Friday, February 21, 2014

Improved Method To Avoid A System.InvalidOperationException Multi-Threaded Race Condition In CRM 2011

In order to improve performance creating connections to CRM via the C# SDK, we followed the steps outlined here and here, to cache the ServiceManagement and Credentials objects.  After some quick testing, everything ran smoothly and we pushed the changes to prod.  A couple days later, these exceptions started showing up in our logs:
System.InvalidOperationException: Collection was modified; enumeration operation may not execute.
   at System.ThrowHelper.ThrowInvalidOperationException(ExceptionResource resource)
   at System.Collections.Generic.List`1.Enumerator.MoveNextRare()
   at System.Collections.Generic.List`1.Enumerator.MoveNext()
   at Microsoft.Xrm.Sdk.Client.ServiceConfiguration`1.CreateLocalChannelFactory()
A quick Google search turned up this page, which listed the problem being caused by a race condition when creating a connection to CRM, and enabling the proxy types on the OrganizationServiceProxy.  I decided to look into what the SDK was actually doing to create the race condition and this is what I found in the call site where the exception was being thrown:
private ChannelFactory<TService> CreateLocalChannelFactory()
{      
     lock (ServiceConfiguration<TService>._lockObject)
      {
          ServiceEndpoint local_0 = new ServiceEndpoint(this.CurrentServiceEndpoint.Contract, this.CurrentServiceEndpoint.Binding, this.CurrentServiceEndpoint.Address);
          foreach (IEndpointBehavior item_0 in (Collection<IEndpointBehavior>)this.CurrentServiceEndpoint.Behaviors)
              local_0.Behaviors.Add(item_0);
          local_0.IsSystemEndpoint = this.CurrentServiceEndpoint.IsSystemEndpoint;
          local_0.ListenUri = this.CurrentServiceEndpoint.ListenUri;
          local_0.ListenUriMode = this.CurrentServiceEndpoint.ListenUriMode;
          local_0.Name = this.CurrentServiceEndpoint.Name;
          ChannelFactory<TService> local_2 = new ChannelFactory<TService>(local_0);
          if (this.ClaimsEnabledService || this.AuthenticationType == AuthenticationProviderType.LiveId)
              ChannelFactoryOperations.ConfigureChannelFactory<TService>(local_2);
          local_2.Credentials.IssuedToken.CacheIssuedTokens = true;
          return local_2;
      }
}
Even with the Lock statement, the CurrentServiceEndpoind.Behaviors call apparently was still throwing the exception.

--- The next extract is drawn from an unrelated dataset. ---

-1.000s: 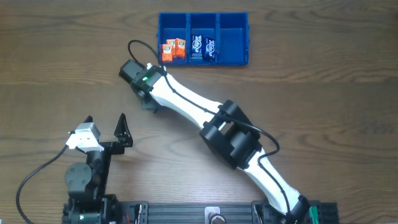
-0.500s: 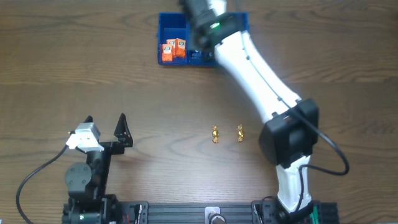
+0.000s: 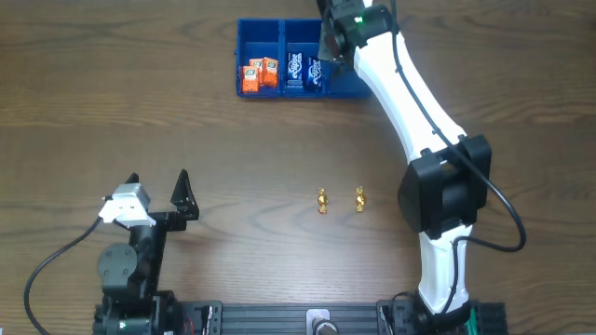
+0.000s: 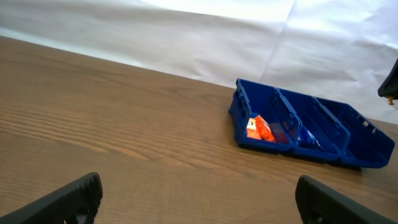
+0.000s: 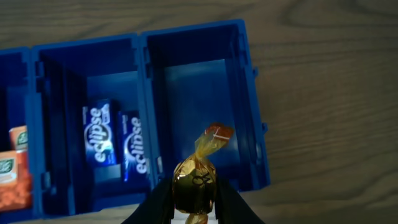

I then checked the OrganizationServiceProxy to see what EnableProxyTypes() was doing:
public void EnableProxyTypes(Assembly assembly)
{
      ClientExceptionHelper.ThrowIfNull((object) assembly, "assembly");
      ClientExceptionHelper.ThrowIfNull((object) this.ServiceConfiguration, "ServiceConfiguration");
      OrganizationServiceConfiguration serviceConfiguration = this.ServiceConfiguration as OrganizationServiceConfiguration;
      ClientExceptionHelper.ThrowIfNull((object) serviceConfiguration, "orgConfig");
      serviceConfiguration.EnableProxyTypes(assembly);
}
Hmm, nothing there looked to be updating the Behaviors collection. Must be something in the OrganizationServiceConfiguration’s EnableProxyType():
public void EnableProxyTypes(Assembly assembly)
{
      ClientExceptionHelper.ThrowIfNull((object) assembly, "assembly");
      ClientExceptionHelper.ThrowIfNull((object) this.CurrentServiceEndpoint, "CurrentServiceEndpoint");
      lock (this._lockObject)
      {
          ProxyTypesBehavior local_0 = this.CurrentServiceEndpoint.Behaviors.Find<ProxyTypesBehavior>();
          if (local_0 != null)
              ((Collection<IEndpointBehavior>) this.CurrentServiceEndpoint.Behaviors).Remove((IEndpointBehavior) local_0);
          this.CurrentServiceEndpoint.Behaviors.Add((IEndpointBehavior) new ProxyTypesBehavior(assembly));
      }
}
And there it was, the cause of the race condition. One thread calls CreateLocalChannelFactory() while another thread calls EnableProxyTypes(). Even though they are different OrganizationsServiceProxies, they share the same ServiceConfiguration. Even though they are both wrapped in lock statements, they are using different lock objects.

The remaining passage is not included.